Two varieties of lilies are out. Here are Canada Lilies (Lilium canadense) with multiple decumbent yellow to yellow-orange flowers and leaves in whorls.

Wood Lily (Lilium philadelphicum) has a single, erect red flower.

Common Mullein (Verbascum thapsus) has raised its tall flower heads.

I suspect this is Foxtail Grass in bloom (note the heavy load of pollen on the stamens), but I haven't got a good guide to grasses and certainly don't trust my memory. Here it's seen against a background of Swamp Fly-Honesuckle berries.

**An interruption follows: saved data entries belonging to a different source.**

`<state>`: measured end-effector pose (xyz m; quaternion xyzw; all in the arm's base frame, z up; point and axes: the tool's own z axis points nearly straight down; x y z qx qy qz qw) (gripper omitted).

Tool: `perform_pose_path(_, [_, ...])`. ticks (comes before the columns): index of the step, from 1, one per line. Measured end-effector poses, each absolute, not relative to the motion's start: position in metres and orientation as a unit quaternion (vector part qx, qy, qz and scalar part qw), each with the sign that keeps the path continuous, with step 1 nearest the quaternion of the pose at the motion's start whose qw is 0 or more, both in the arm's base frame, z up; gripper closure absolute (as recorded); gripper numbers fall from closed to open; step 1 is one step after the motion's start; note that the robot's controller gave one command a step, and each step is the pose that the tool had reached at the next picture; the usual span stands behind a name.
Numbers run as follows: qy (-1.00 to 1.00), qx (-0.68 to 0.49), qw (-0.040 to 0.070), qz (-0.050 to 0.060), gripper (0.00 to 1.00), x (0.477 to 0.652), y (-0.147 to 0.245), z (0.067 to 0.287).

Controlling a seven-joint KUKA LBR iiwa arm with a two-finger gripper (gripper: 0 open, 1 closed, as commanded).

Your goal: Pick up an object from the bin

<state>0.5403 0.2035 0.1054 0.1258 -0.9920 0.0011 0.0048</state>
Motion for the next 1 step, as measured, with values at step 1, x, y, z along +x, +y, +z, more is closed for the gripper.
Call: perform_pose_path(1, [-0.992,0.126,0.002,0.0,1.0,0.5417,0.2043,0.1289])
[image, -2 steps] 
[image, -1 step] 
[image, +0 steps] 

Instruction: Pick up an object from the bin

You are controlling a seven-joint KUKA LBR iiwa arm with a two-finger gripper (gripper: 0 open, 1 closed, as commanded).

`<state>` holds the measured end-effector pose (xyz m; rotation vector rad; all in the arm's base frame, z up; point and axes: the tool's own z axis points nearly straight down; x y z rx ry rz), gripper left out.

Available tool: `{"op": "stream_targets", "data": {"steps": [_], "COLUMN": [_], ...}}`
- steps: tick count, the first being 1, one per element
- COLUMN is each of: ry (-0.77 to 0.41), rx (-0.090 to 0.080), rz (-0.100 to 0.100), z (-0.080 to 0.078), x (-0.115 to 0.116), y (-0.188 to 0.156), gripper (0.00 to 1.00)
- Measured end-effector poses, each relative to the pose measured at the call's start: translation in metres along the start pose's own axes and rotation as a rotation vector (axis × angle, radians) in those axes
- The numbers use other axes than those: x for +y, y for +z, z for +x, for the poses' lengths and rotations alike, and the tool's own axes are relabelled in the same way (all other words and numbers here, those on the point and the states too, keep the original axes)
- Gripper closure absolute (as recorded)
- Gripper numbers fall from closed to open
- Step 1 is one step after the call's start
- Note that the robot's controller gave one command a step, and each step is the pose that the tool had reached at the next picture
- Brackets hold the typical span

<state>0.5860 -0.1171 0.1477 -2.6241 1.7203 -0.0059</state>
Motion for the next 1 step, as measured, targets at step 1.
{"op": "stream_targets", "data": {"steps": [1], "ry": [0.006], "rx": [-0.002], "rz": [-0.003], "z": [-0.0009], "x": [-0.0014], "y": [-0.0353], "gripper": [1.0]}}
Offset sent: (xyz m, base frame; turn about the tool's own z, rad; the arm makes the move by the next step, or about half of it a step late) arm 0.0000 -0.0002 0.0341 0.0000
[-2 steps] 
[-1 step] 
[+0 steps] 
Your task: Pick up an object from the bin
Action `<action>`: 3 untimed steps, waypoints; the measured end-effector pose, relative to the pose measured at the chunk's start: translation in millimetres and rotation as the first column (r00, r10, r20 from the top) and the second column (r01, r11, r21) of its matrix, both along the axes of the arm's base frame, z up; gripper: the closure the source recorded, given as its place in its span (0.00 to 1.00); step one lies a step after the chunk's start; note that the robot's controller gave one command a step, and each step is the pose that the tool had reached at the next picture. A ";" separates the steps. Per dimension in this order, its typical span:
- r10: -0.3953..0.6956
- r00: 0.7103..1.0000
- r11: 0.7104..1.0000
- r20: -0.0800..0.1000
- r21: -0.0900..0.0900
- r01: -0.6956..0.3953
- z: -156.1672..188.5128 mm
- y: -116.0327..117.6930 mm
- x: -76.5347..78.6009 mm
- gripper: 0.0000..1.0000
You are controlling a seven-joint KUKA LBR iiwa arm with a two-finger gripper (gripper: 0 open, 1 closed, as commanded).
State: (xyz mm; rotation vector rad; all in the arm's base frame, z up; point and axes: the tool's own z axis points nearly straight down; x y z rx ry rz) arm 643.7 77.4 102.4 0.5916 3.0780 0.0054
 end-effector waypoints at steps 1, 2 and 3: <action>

A white Azalea (Rhododendron sp.) is blooming in Raymond Brook Marsh.

This is a species of Pyrola, perhaps Shinleaf (Pyrola elliptica).

An Eyed Brown (Satyrodes eurydice).

Can't resist a few more Water-Lily (Nymphaea odorata) photos.

Spotted Wintergreen (Chimaphila maculata) doesn't have spots at all: the leaves have pale stripes along the main veins. The flowers are almost, but not quite open yet.

Horse-Nettle (Solanum carolinense) is more often blue to violet. Note the spines along the stem and each leaf's midvein. Many members of the Nightshade family (Solanaceae) are toxic, including Tobacco; while others are dietary staples (Tomato, Potato, Peppers).